Jeremy Clarkson nach seiner Suspendierung beim Achtelfinalspiel Chelsea vs. PSG.
 

Jeremy Clarkson „unterwegs zum Arbeitsamt“

Jeremy Clarkson, der Widerling, den seine Kollegen mögen, wegen kaltem Essen in Arbeitsamt und Stadion mit 670.000 Fans im Rücken: Die Zusammenfassung der Neuigkeiten in der Top Gear-Causa.

12.03.2015 Online Redaktion

Noch immer verstummen die Meldungen um Jeremy Clarksons Suspendierung nicht. 670.000 Menschen haben bereits die Online-Petition unterschrieben, die die BBC dazu auffordert, Clarkson wieder als Host der erfolgreichen Auto-Show Top Gear einzusetzen (das könnt übrigens auch Ihr ganz einfach unter diesem Link tun). Gerüchte werden laut, wie beispielsweise, dass es bei dem Grund für die Suspendierung – einem Streit mit dem Produzenten Oisin Tymons – um Essen gegangen sei, konkret darum, dass es nach einem langen Drehtag keine warme Mahlzeit gegeben hätte.

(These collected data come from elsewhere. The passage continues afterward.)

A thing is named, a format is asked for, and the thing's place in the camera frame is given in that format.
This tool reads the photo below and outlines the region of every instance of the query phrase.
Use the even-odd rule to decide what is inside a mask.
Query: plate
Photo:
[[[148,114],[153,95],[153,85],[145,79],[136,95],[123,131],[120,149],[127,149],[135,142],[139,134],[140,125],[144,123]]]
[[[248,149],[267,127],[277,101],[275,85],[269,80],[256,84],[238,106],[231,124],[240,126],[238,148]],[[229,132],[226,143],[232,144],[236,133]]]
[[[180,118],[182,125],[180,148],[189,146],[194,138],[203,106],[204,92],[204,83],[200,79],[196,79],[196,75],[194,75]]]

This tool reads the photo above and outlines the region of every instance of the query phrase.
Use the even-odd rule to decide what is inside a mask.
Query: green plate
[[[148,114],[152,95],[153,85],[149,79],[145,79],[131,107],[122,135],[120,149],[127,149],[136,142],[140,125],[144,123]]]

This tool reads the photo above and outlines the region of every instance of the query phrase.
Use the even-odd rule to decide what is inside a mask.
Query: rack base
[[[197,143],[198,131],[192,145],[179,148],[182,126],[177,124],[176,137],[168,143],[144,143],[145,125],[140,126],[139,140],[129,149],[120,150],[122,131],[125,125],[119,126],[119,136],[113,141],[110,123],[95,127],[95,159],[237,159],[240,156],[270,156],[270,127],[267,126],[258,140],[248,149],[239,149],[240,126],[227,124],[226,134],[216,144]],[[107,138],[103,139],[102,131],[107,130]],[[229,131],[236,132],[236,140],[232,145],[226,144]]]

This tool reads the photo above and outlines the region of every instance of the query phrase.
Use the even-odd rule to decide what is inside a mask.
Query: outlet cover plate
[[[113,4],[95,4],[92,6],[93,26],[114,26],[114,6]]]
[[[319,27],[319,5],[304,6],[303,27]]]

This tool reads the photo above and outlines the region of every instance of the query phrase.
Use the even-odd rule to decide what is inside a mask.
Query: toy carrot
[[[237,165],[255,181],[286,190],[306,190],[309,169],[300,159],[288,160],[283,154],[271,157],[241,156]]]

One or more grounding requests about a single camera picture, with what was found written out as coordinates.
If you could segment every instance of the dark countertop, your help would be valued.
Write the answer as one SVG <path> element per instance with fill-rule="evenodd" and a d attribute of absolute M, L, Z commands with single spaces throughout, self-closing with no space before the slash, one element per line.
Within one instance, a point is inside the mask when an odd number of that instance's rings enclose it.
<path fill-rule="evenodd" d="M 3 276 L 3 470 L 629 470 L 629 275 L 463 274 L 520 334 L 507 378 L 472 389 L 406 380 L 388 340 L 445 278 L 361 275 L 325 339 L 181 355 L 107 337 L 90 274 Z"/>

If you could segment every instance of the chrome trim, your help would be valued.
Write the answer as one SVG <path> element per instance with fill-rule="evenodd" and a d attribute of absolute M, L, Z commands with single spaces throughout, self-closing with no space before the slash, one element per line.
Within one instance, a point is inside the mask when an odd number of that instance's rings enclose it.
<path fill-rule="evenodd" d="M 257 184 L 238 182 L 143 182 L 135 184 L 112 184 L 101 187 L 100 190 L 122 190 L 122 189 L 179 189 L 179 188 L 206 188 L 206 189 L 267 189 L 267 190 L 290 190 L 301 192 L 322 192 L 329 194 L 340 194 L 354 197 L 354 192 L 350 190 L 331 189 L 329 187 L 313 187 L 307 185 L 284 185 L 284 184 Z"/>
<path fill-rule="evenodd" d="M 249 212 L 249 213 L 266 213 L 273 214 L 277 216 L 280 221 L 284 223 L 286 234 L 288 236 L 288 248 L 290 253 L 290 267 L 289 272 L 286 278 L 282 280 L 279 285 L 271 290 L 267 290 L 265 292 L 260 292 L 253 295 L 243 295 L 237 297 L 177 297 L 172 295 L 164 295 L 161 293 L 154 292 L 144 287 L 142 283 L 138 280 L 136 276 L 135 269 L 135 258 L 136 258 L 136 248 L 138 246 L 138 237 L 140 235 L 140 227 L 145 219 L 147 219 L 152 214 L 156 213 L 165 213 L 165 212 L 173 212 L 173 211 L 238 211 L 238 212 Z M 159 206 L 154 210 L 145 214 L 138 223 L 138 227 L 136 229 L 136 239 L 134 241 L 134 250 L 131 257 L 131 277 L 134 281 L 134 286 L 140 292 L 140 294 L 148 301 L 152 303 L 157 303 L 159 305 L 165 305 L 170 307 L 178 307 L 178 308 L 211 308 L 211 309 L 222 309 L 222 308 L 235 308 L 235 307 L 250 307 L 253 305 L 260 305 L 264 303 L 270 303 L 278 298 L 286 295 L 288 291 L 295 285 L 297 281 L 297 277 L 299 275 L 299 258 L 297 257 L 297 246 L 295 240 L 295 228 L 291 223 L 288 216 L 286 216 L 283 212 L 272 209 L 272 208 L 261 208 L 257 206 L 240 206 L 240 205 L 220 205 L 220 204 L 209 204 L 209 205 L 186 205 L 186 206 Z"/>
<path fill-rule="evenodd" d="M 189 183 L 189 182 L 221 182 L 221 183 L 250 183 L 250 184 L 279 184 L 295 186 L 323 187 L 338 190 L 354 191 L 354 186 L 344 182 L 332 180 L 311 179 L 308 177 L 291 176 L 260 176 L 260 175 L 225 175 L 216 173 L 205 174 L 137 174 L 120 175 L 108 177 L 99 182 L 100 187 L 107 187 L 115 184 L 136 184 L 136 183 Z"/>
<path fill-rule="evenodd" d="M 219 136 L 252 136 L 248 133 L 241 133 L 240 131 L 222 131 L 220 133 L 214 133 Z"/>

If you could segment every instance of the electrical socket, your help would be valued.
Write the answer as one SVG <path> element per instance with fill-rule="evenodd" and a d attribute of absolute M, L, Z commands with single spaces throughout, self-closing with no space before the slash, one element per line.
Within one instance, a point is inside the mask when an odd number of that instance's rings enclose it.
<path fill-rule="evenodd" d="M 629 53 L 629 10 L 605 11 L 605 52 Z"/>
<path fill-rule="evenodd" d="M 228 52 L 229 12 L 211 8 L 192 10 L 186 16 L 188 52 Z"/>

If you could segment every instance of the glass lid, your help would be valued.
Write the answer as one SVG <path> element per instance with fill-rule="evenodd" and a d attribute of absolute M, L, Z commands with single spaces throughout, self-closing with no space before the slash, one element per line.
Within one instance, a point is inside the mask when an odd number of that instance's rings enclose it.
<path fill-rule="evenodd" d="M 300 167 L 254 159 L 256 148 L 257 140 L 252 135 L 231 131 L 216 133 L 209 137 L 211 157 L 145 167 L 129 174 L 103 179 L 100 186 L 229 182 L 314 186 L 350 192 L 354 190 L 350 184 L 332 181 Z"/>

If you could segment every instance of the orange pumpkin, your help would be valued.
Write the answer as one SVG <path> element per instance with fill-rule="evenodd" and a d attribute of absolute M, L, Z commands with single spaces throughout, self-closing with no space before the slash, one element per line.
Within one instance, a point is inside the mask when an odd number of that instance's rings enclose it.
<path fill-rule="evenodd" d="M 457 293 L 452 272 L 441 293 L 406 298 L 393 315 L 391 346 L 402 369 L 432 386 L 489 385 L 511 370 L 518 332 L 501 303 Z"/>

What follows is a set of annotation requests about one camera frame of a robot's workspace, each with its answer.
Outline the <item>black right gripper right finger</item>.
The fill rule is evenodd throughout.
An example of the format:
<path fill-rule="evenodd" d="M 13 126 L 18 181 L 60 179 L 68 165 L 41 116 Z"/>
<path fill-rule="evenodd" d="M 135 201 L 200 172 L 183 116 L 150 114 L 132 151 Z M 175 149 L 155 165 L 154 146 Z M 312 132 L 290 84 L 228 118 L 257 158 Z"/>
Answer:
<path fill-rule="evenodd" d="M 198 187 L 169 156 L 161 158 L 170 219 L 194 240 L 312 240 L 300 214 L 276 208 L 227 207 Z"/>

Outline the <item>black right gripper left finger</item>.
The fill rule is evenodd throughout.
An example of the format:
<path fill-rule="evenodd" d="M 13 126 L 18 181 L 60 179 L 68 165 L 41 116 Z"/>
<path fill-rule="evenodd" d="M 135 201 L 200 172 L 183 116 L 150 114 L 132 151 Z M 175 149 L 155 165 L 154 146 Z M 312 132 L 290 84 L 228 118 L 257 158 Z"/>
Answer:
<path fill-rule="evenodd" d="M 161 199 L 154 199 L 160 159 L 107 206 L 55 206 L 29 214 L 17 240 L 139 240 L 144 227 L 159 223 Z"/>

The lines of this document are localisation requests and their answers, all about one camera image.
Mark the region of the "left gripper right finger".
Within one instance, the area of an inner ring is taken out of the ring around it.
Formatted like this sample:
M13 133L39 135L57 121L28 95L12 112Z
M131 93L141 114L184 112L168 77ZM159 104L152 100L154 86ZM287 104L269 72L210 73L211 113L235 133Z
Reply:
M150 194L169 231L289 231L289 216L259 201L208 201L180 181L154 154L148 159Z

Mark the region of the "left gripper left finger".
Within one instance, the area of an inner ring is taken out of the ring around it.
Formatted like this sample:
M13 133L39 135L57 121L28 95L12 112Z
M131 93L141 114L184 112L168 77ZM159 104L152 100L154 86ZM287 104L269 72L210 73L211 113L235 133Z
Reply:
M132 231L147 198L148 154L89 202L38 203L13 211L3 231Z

Jeremy Clarkson vertreibt sich die freie Zeit beim Fußball

Und was macht Jeremy Clarkson während der ganzen Aufregung um ihn? Er besucht das Championsleague-Achtelfinal-Spiel FC Chelsea gegen Paris Saint Germain in London und scherzte dort mit den anderen Fußballfans (siehe Bild oben). Gescherzt hatte er zuvor auch schon mit den Journalisten, die ihn vor seinem Haus in London abgepasst hatten: Er sei „unterwegs zum Arbeitsamt“ und „hätte jetzt Zeit, sich das Fußballmatch am Abend anzuschauen“. Weitere Kommentare gab Clarkson nicht ab:

James May: „Clarkson ist ein Widerling, aber ich mag ihn“

In einem kurzen Interview mit der BBC bestätigte Top Gear Co-Moderator James May, Clarkson wäre „in eine kleine Auseinandersetzung involviert“ gewesen, er sei aber nicht der Meinung, dass es „so ernst“ gewesen sei. Er selbst sei bei dem Zwischenfall nicht vor Ort gewesen. Und seinen kontroversiellen Kollegen bezeichnet May im (sehr kurzen) Gespräch mit dem Guardian als einen „Widerling, aber ich mag ihn“:

Von der BBC kommt nach wie vor keine Stellungnahme zu dem Thema. Die Spekulationen, die Rundfunkanstalt könne sich das Absetzen Ihres (einzigen) Stars nicht leisten, werden aber immer lauter. Zudem berichtet der Guardian, die BBC wäre zur Zahlung von mehreren Millionen Pfund an ausländische TV-Stationen, die die Rechte an Top Gear gekauft haben, verpflichtet. Ob sie sich das, das Absetzen ihrer erfolgreichsten Show (denn ohne Clarkson kein Top Gear) und die Mißgunst einer großen Fan-Schar leisten wird, ist fraglich.

  • T.

    „he is a knob“ – James OT – heißt nicht Jeremy sei ein Widerling. „being a knob“ heißt im britischen slang schlicht er sei ein Schwanz. Man sollte schon das VIdeo ansehen um diese durchaus liebevoll (kein Spaß) gemeinte Äußerung von James May richtig einordnen zu können.